If you put all your eggs in one basket and it turns out that the basket has a hole in it... Well, that is unfortunate.
I read some about Jonathan Daniels this morning. I hadn't known of him before, but I think people are making a big deal out of it this year. There seems to be a lot of racial business going on in the USA these days. For good or not, hard to say. But it has held the attention of my FB friends for more than the usual week or so.
I am sick. I feel so bad, with a sore throat and cough.
I have felt bad for a long time, though. There's not much life in me. My world is flat. I try to choose joy, I try to be interested, I want to rejoin the living, but I have to admit that I am dead inside.
Something inside me used to be alive. It would pray all the time. When I woke up in the night, or in the morning, I could hear it. Now there is just silence. I can not pray. I don't think I even know how. It has been unconscious for so long, like breathing, I didn't have to think about it. Now I realize that I don't even know how!

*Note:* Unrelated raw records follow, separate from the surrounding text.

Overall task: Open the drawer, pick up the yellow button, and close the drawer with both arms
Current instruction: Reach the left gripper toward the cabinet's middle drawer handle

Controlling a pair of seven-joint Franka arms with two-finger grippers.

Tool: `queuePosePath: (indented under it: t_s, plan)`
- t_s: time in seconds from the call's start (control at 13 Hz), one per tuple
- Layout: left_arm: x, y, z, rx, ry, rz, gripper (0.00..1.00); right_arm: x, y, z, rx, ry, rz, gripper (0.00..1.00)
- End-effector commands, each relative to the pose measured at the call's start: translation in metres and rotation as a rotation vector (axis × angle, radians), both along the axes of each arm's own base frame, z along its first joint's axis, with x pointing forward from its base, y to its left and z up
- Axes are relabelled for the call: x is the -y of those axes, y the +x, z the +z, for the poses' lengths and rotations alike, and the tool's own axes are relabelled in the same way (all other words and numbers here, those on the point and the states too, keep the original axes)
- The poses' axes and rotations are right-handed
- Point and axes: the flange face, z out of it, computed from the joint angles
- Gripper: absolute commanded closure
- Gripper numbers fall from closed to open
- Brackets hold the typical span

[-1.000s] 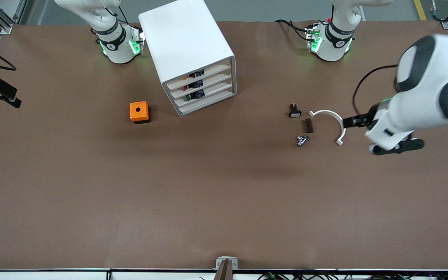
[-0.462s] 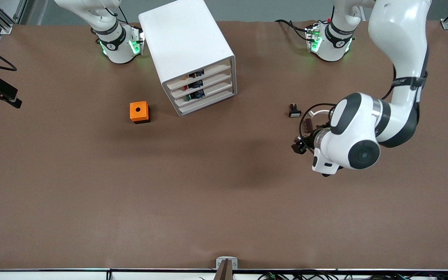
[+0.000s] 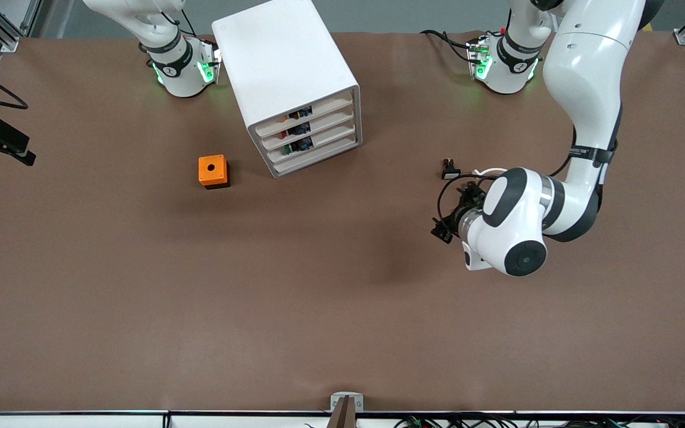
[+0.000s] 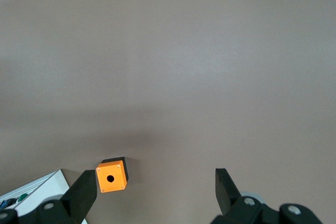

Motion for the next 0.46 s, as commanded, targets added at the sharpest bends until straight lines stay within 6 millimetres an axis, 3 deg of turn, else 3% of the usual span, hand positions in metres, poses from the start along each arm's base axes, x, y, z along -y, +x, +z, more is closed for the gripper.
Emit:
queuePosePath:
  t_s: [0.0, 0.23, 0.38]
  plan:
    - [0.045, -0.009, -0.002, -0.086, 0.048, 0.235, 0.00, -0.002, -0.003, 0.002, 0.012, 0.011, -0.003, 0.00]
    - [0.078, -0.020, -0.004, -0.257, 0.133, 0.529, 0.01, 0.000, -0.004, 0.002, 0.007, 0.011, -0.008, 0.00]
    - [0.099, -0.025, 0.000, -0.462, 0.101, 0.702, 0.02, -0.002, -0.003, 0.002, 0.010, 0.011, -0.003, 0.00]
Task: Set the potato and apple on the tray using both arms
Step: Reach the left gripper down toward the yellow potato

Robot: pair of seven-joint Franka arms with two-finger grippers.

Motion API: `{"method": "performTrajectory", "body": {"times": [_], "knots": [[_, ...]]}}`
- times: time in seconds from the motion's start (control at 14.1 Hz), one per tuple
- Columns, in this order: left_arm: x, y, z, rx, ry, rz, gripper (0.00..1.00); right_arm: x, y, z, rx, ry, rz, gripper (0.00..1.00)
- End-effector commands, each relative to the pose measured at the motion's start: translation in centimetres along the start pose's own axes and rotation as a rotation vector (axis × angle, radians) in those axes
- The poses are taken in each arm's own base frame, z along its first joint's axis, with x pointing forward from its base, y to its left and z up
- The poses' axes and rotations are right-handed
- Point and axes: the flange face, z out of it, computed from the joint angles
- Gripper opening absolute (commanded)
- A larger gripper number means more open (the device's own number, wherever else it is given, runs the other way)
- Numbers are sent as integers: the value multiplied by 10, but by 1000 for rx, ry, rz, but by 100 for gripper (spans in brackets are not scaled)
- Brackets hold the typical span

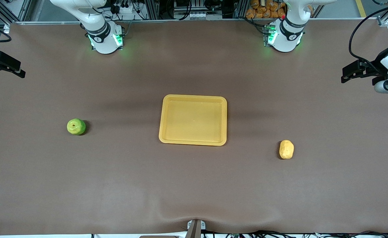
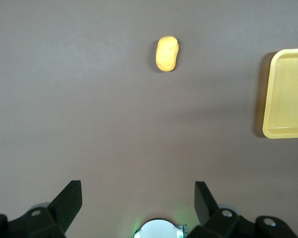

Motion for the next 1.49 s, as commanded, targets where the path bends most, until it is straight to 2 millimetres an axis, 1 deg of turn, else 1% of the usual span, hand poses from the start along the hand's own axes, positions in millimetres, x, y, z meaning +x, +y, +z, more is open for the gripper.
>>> {"method": "performTrajectory", "body": {"times": [0.0, 0.21, 0.28, 0.35, 0.5, 0.57, 0.71, 0.78, 0.92, 0.99, 1.06, 1.2, 1.27, 1.34, 1.42], "knots": [[2, 0, 1, 18, 5, 1, 100, -2, 3, -1, 6, -2, 15, 100], [5, 4, -5, 21, 39, 10, 100, -2, 3, -1, 6, -2, 15, 100], [9, -1, 7, 17, 16, 0, 100, -2, 3, -1, 6, -2, 15, 100], [16, -11, 21, 14, -11, -17, 100, -2, 4, -1, 6, -2, 16, 100], [20, -32, 27, 11, -17, -45, 100, -2, 3, -1, 6, -2, 15, 100], [23, -35, 34, 8, -31, -54, 100, -1, 3, 0, 8, -3, 14, 100], [25, -31, 36, -3, -33, -48, 100, 0, 3, -1, 7, 0, 14, 100], [31, -30, 47, -5, -53, -47, 100, 0, 3, -1, 6, 1, 15, 100], [49, -34, 86, -15, -118, -47, 100, 1, 7, -2, 15, 8, 22, 100], [55, -36, 101, -20, -142, -33, 100, 2, 13, -2, 17, 13, 34, 100], [66, -35, 118, -27, -147, -29, 100, 5, 16, 1, 20, 14, 40, 100], [91, -31, 139, -68, -64, -42, 100, 7, 15, 3, 25, 11, 38, 100], [104, -37, 151, -58, -9, -63, 100, 7, 16, 3, 25, 11, 39, 100], [114, -45, 169, -56, 11, -74, 100, 8, 16, 5, 25, 8, 40, 100], [122, -41, 191, -57, 4, -69, 100, 8, 16, 5, 23, 7, 40, 100]]}}
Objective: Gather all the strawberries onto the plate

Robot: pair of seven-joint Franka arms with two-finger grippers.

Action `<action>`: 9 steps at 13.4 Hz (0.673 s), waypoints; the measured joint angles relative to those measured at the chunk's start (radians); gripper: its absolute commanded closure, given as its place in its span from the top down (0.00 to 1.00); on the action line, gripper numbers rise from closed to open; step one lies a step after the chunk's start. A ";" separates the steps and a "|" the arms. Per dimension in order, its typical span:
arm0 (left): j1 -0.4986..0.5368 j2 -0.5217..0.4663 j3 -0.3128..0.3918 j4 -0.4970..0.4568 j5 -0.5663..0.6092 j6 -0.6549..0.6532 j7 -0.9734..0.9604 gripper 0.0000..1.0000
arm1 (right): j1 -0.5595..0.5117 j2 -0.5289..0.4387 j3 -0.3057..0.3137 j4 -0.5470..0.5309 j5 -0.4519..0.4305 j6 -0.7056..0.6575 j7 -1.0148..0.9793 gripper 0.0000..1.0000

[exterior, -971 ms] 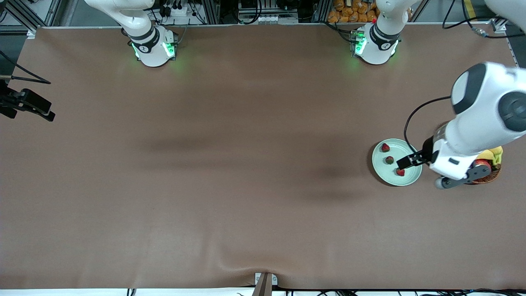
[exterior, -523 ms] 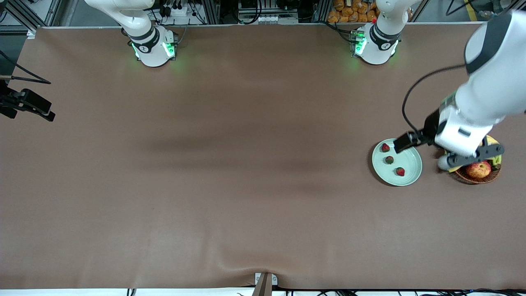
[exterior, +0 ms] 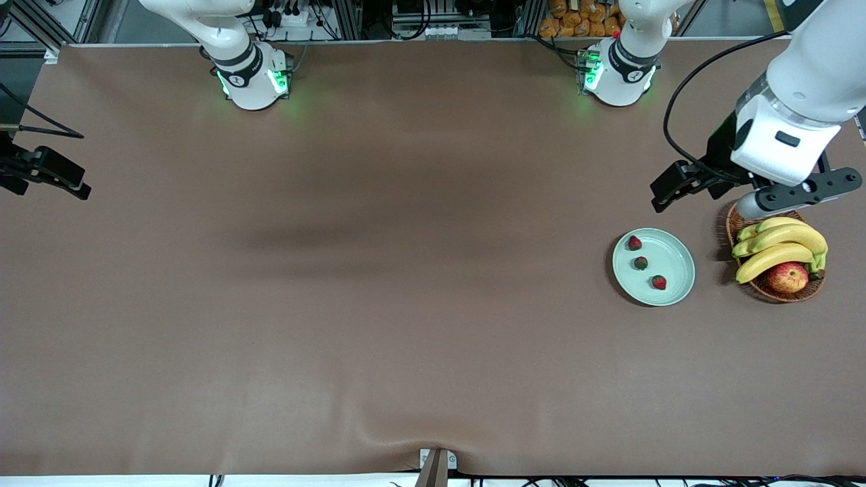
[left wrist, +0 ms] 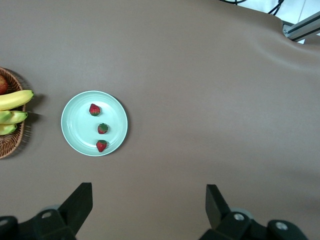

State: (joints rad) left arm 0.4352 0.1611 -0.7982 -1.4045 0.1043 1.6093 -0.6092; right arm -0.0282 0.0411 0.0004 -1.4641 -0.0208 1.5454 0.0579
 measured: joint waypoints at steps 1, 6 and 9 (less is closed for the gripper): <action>-0.079 -0.014 0.083 0.004 -0.002 0.000 -0.005 1.00 | 0.000 0.000 0.000 0.000 0.000 0.000 0.000 1.00; -0.437 -0.102 0.515 0.006 -0.052 -0.048 -0.002 1.00 | -0.001 0.000 -0.001 0.000 0.000 0.000 0.000 1.00; -0.488 -0.120 0.649 -0.002 -0.100 -0.087 0.109 1.00 | -0.001 0.000 -0.001 0.000 0.000 0.000 0.000 1.00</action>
State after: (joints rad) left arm -0.0524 0.0406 -0.1497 -1.4065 0.0043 1.5219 -0.4999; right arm -0.0292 0.0411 -0.0005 -1.4641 -0.0208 1.5458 0.0579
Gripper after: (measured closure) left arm 0.000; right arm 0.000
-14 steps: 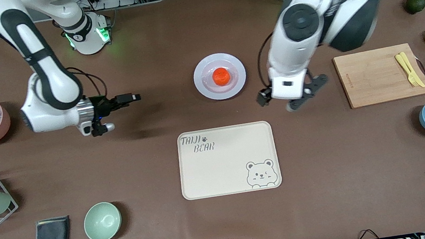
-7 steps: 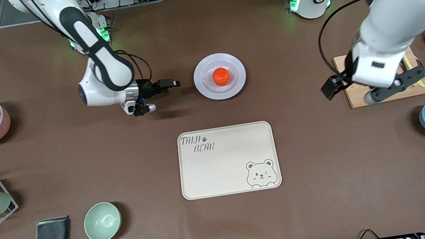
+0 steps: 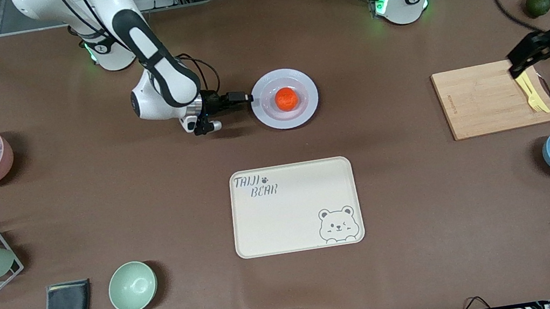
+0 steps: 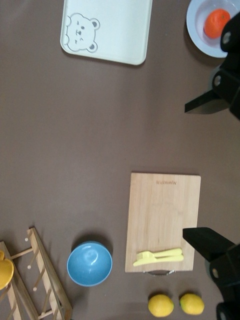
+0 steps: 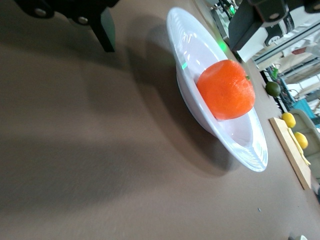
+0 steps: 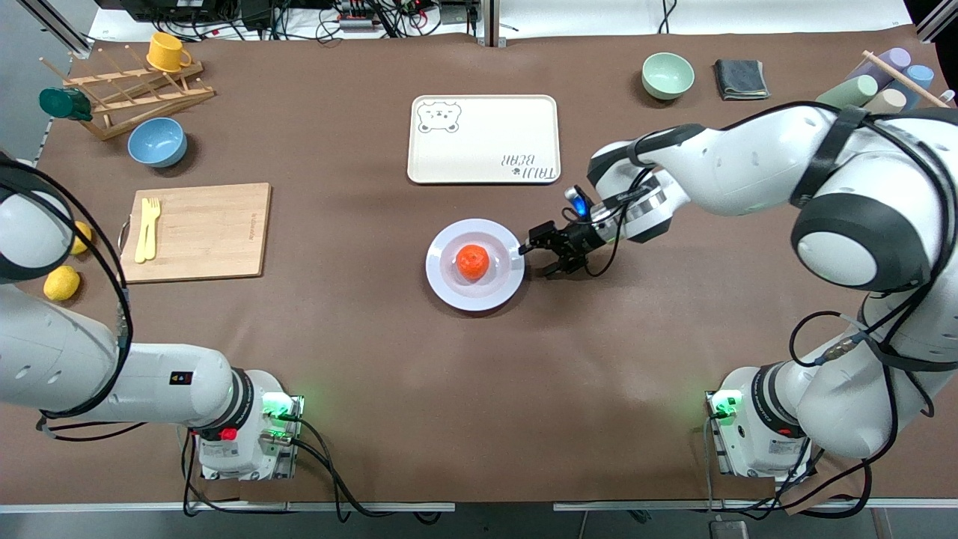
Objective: Place orange and plate with both arms
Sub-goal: 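Grasp the plate rim with the right gripper while the left gripper withdraws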
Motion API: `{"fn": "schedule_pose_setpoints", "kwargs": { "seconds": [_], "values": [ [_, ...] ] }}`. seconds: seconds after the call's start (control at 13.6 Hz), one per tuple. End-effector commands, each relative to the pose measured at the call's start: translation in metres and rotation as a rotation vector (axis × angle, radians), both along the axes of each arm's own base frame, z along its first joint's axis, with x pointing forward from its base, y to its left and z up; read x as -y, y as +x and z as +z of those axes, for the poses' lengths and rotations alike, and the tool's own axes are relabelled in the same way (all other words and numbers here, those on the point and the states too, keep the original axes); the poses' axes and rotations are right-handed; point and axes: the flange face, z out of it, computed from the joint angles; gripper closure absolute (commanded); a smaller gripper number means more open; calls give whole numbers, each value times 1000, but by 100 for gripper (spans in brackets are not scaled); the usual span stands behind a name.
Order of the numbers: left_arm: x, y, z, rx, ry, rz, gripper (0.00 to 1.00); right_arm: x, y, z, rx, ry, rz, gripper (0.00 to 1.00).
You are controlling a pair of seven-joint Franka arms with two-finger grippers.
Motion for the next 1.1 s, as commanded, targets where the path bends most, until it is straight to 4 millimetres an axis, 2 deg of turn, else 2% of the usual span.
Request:
{"fn": "schedule_pose_setpoints", "kwargs": {
  "seconds": [0.0,0.22,0.44,0.51,0.59,0.66,1.03],
  "values": [
    [8,-9,3,-11,-12,-40,0,-24,1,-14,41,-8,-39,0],
    [8,-11,2,-25,-11,-44,0,-49,-7,-11,46,6,-64,0],
    [12,-11,0,-29,-9,-46,0,-61,-12,-16,47,2,-65,0],
    [13,-11,-1,-31,-9,-52,0,-65,-13,-14,70,-28,-73,16],
    [14,-11,-1,-31,-9,-53,0,-72,-16,-11,90,-55,-89,65],
    [14,-12,-1,-34,-9,-55,0,-78,-20,-10,95,-62,-98,100],
    [7,-12,0,-41,-7,-65,0,-84,-12,-2,99,-39,-120,100]
  ]
}}
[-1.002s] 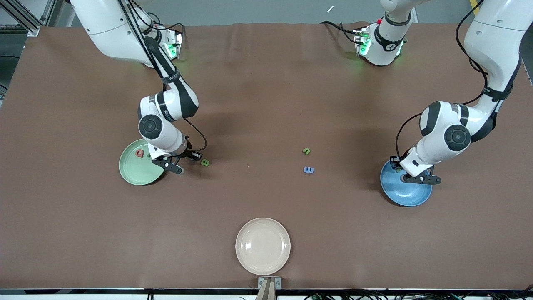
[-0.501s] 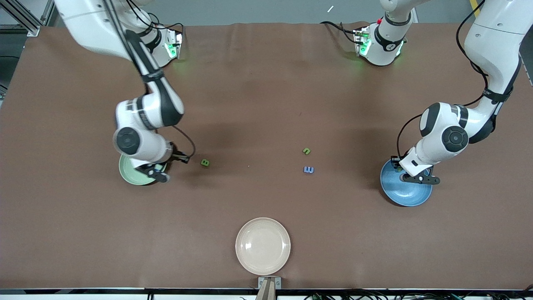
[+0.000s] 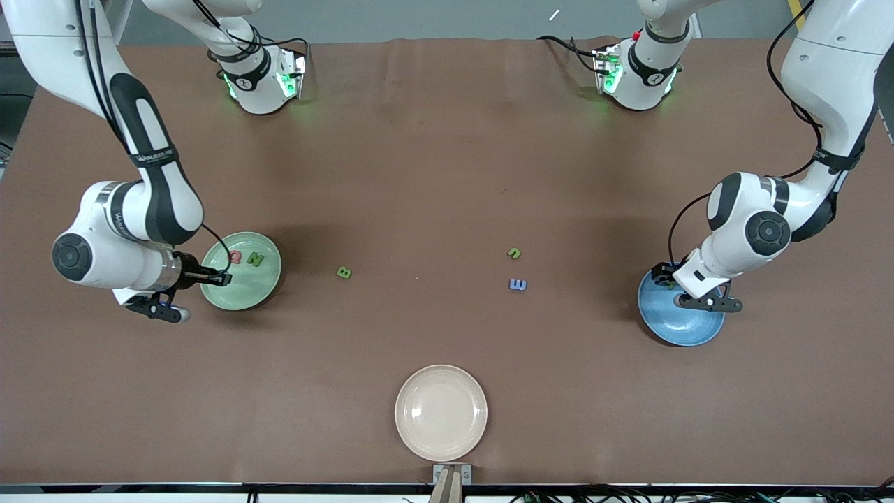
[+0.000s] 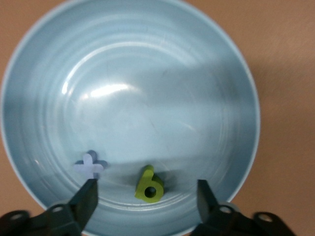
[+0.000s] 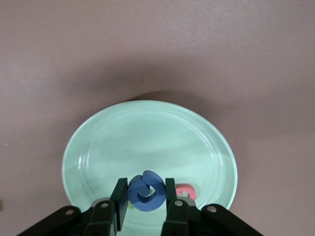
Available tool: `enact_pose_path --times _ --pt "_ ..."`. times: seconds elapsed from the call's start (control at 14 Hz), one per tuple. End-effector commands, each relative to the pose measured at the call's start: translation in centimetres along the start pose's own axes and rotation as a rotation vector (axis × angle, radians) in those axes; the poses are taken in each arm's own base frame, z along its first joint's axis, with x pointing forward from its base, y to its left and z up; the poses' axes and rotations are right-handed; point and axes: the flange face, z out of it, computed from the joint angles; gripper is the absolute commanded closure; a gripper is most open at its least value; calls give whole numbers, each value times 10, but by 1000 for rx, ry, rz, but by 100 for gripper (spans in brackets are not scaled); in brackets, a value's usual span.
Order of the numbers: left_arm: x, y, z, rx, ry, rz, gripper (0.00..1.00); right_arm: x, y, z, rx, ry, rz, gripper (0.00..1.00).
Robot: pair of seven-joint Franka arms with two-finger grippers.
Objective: Sort upper and lower case letters into plates
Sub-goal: 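Drop the C in the green plate while the left gripper reaches the m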
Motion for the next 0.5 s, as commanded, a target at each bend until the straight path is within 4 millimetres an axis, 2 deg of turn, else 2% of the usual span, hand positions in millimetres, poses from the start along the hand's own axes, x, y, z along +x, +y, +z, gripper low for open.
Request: enact_pose_path --times 0.0,0.14,0.43 --pt "10 17 -34 37 -10 34 1 -3 -10 18 -3 0 -22 99" --pt "20 37 -55 43 -31 -1 1 -2 -11 28 -7 -2 -24 98" --pt "33 121 -78 29 -4 -146 1 2 -3 39 -48 -1 -44 98"
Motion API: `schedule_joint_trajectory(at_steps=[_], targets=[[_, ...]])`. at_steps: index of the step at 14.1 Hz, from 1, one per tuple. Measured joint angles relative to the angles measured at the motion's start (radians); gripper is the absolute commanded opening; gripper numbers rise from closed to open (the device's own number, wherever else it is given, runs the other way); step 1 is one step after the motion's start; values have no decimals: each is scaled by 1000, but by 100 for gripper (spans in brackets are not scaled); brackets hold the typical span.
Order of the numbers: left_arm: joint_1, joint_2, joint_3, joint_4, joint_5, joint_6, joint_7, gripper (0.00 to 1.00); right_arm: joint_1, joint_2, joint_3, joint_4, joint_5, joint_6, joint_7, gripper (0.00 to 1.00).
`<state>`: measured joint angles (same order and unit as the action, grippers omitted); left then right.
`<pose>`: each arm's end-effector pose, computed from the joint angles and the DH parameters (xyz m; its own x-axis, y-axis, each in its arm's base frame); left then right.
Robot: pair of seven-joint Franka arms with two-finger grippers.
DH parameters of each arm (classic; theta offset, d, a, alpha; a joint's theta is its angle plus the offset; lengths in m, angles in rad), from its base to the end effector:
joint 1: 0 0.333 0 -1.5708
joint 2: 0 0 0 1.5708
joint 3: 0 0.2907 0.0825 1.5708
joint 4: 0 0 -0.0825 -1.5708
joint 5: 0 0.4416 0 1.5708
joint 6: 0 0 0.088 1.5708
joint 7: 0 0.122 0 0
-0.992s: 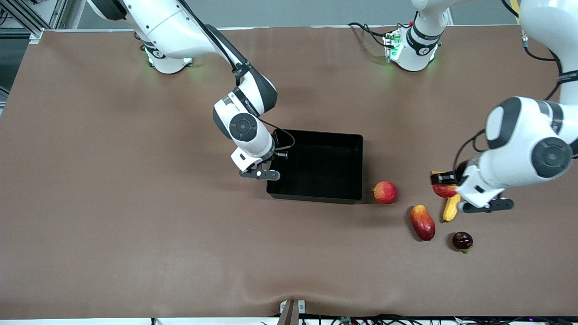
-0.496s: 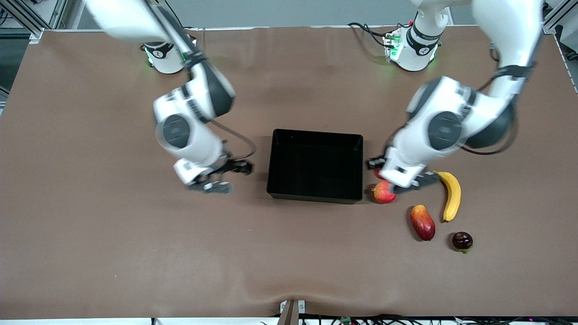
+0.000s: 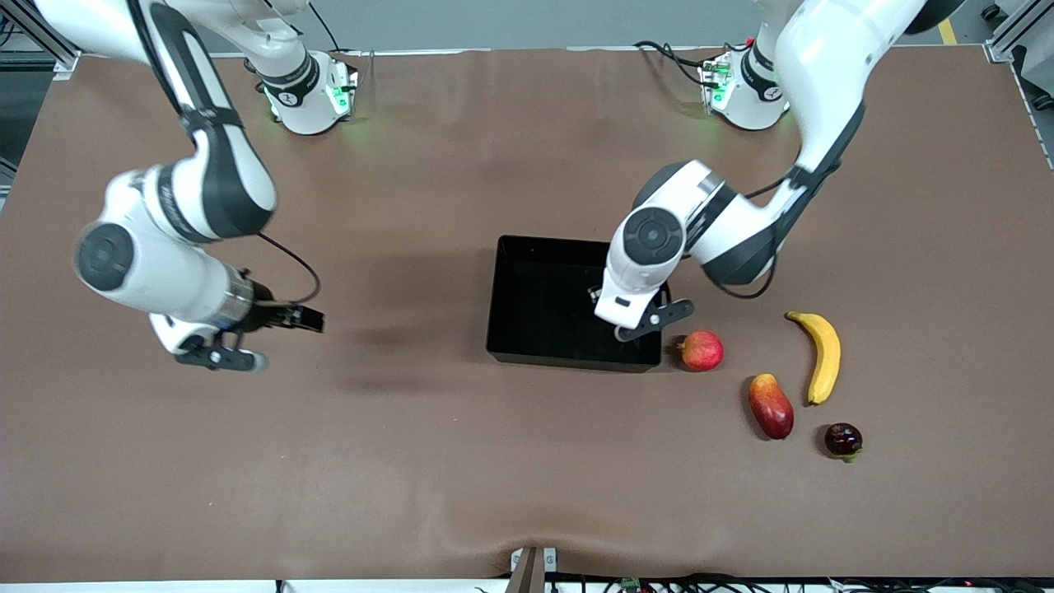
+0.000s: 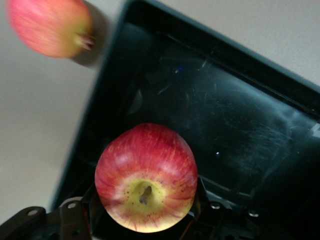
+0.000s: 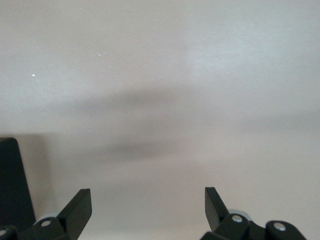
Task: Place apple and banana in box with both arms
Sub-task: 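Carry the apple over the tray with the left gripper while the right gripper withdraws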
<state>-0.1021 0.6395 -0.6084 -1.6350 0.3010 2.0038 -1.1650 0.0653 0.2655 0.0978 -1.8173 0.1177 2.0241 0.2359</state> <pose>0.5604 -0.4156 0.2183 0.9185 0.3679 -0.1448 0.3581 -0.9294 -0.0897 0.6524 0.1138 0.3219 0.9882 -0.1243 -0.0896 -0.1339 -0.9849 -0.1100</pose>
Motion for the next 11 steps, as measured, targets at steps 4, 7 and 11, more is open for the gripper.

My body was the only thing moving things forward. Now it is weak too.
In the evening Psalm last night the Psalmist says:
I say to the LORD, “You are my Lord;
I have no good apart from you.” (Ps 16:2)
And I worry about him because he has put all his eggs in this one basket, much as I have, and the basket has a hole in it.
I should have gotten another basket. I have put all my hope in this Christian God, and now look. I have no good apart from God, and I don't have God either!
God is not what I need anyway. I need cough medicine, that is what I need. And some tea.